___ Dataset content ___

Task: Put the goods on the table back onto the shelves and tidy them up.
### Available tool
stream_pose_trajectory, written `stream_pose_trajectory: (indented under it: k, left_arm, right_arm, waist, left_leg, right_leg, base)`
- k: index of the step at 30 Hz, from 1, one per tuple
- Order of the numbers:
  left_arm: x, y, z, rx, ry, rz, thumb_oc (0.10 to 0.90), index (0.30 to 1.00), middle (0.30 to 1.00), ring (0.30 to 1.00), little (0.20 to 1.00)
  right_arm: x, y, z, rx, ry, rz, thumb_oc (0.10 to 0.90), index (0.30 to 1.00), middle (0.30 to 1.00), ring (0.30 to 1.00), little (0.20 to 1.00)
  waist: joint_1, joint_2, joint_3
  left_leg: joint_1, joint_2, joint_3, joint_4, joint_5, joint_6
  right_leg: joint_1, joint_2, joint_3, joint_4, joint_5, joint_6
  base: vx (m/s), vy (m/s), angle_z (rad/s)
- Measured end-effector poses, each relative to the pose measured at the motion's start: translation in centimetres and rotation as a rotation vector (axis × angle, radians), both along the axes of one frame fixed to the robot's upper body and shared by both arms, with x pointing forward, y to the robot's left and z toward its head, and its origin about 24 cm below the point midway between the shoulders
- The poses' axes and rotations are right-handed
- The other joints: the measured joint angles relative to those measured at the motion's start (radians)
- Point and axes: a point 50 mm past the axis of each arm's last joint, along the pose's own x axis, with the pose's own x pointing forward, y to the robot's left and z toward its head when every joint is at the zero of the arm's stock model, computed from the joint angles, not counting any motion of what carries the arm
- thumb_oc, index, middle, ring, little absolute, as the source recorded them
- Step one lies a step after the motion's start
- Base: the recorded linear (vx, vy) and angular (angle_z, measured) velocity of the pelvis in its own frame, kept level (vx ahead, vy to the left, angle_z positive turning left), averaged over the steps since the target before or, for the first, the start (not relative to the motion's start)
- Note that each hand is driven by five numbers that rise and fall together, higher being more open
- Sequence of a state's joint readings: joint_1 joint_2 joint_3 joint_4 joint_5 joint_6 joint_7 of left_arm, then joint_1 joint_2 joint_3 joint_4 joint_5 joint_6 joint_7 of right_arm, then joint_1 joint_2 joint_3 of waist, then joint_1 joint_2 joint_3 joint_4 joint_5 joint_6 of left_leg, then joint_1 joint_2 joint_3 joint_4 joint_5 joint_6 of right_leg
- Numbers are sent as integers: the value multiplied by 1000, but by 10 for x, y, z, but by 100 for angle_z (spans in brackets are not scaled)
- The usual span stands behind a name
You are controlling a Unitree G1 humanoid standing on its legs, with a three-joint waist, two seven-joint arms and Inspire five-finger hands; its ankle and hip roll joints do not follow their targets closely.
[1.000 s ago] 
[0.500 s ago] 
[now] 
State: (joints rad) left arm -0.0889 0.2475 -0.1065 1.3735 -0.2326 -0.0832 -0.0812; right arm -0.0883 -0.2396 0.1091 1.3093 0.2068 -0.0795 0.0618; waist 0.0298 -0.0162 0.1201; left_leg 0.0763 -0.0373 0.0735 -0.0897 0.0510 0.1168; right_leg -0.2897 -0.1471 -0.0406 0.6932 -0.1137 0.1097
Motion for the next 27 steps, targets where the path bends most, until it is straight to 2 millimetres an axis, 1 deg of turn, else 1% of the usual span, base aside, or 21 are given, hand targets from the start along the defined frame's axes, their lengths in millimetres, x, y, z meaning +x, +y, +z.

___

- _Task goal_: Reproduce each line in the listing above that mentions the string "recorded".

- _Answer to this exercise_:
- thumb_oc, index, middle, ring, little absolute, as the source recorded them
- Base: the recorded linear (vx, vy) and angular (angle_z, measured) velocity of the pelvis in its own frame, kept level (vx ahead, vy to the left, angle_z positive turning left), averaged over the steps since the target before or, for the first, the start (not relative to the motion's start)

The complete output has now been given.